◆ WHAT YOU HAVE TO DO
The data below should be printed in full, exactly, and without any of its images.

◆ SOURCE MATERIAL
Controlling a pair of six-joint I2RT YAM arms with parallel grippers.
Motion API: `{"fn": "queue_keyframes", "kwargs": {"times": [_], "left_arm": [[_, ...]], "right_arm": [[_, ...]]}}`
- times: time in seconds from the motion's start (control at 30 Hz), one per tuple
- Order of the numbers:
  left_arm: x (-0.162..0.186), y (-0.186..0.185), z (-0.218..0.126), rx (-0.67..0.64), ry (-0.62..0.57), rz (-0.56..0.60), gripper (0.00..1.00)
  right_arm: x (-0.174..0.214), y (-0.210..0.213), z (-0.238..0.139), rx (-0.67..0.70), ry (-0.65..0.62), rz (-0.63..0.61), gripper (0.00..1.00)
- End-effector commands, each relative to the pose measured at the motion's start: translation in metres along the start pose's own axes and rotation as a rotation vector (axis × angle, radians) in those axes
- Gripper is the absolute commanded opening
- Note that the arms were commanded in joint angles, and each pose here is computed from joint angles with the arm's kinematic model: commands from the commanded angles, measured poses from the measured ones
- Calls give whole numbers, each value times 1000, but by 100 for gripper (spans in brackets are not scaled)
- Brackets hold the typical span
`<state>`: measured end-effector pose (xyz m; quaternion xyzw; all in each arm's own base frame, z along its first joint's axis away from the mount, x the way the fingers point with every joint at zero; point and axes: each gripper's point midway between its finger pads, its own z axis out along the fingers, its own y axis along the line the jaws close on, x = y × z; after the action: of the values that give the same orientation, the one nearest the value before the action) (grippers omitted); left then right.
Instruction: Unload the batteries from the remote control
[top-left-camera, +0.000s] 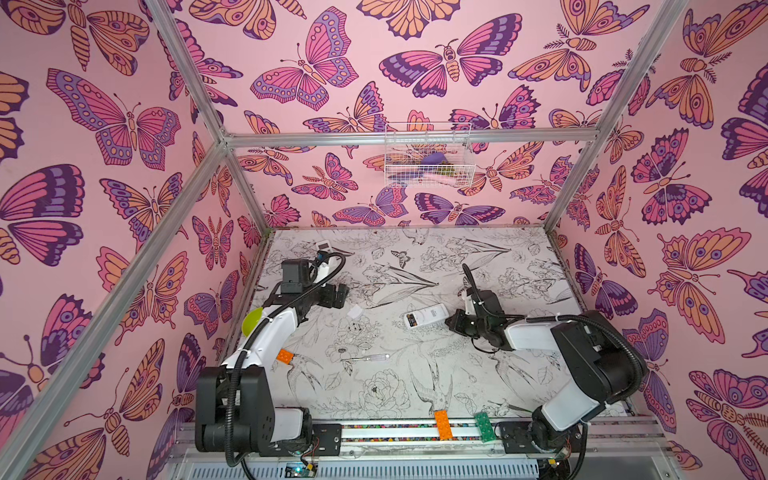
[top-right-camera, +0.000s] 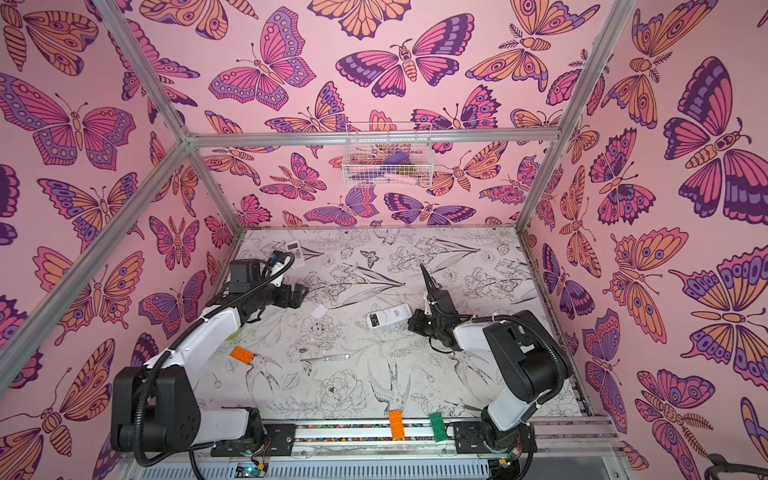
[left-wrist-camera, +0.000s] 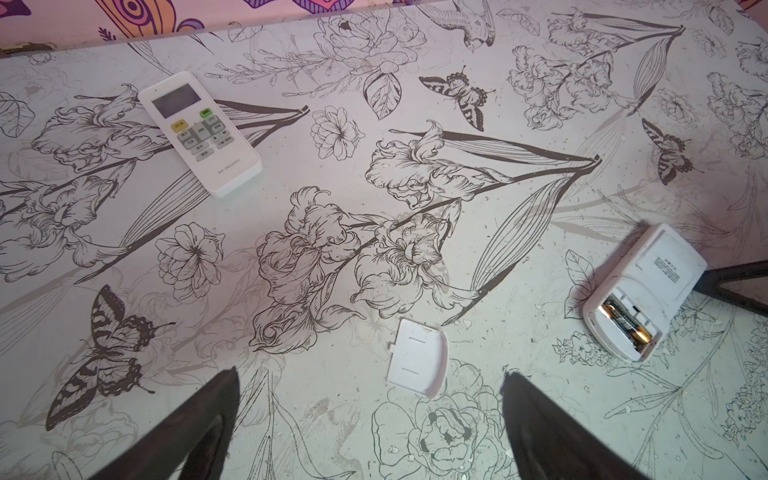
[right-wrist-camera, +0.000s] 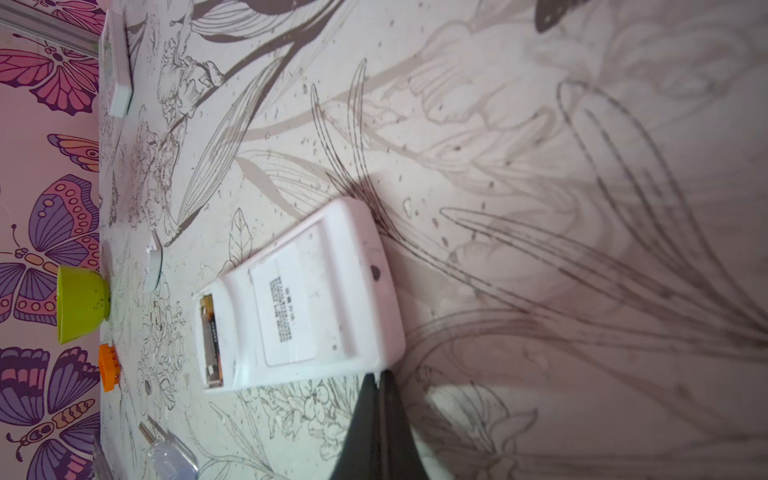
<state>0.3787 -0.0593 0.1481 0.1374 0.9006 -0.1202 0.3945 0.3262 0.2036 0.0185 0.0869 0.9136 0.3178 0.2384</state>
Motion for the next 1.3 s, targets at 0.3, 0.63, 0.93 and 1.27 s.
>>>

◆ REPLY
Controlling a pair of six-joint I2RT YAM arms with parallel grippers.
Motion API: `{"fn": "queue_keyframes", "kwargs": {"times": [_], "left_arm": [[_, ...]], "right_arm": [[_, ...]]}}`
- times: time in seconds from the motion's start (control at 30 Hz), one per tuple
- Order of the numbers:
  left_arm: x (-0.162..0.186), y (-0.186..0.185), z (-0.218..0.126), rx (-0.67..0.64), ry (-0.62..0.57), rz (-0.56..0.60), gripper (0.00..1.00)
  right_arm: x (-0.174..0.214), y (-0.210..0.213), z (-0.238..0.139), rx (-0.67..0.70), ry (-0.65..0.62), rz (-0.63..0.61), gripper (0.00..1.00)
- End-effector commands, each relative to the pose measured at the motion's start: translation in metres along the start pose's own axes and rotation as a rotation vector (axis × angle, radians) in those axes
- Gripper is the absolute commanded opening
- Note that the arms were commanded in joint angles, and each pose here is computed from joint angles with the arm's kinematic model: commands from the commanded angles, measured poses from the measured ones
- Calls give whole numbers, each value times 1000, but by 100 for gripper (spans in brackets are not scaled)
- Brackets hold the typical span
`<state>`: measured end-effector pose (xyz m; quaternion xyzw; all in each arm's own base frame, z along its first joint's axis away from the mount, x the way the fingers point with every joint at zero; point and axes: each gripper's point midway between its finger pads, its own z axis out along the fingers, its own y axis along the line the jaws close on, x = y × z; after the action: of the values that give the same orientation, the one nearest the value before the action) (grippers omitted); left then right.
Instruction: Unload the batteries from the remote control
[top-left-camera, +0.000s] 
[top-right-camera, +0.000s] 
[left-wrist-camera, +0.000s] 
[right-wrist-camera, +0.000s] 
<state>0.3787 -0.0593 0.1481 0.1374 0.9006 -0.1202 0.3945 0.3262 0.2036 0.0185 0.0869 0.9136 0.3178 0.2384</state>
Motion for the next 1.3 s, targets at 0.3, 0.63, 0.93 and 1.27 s.
>>>

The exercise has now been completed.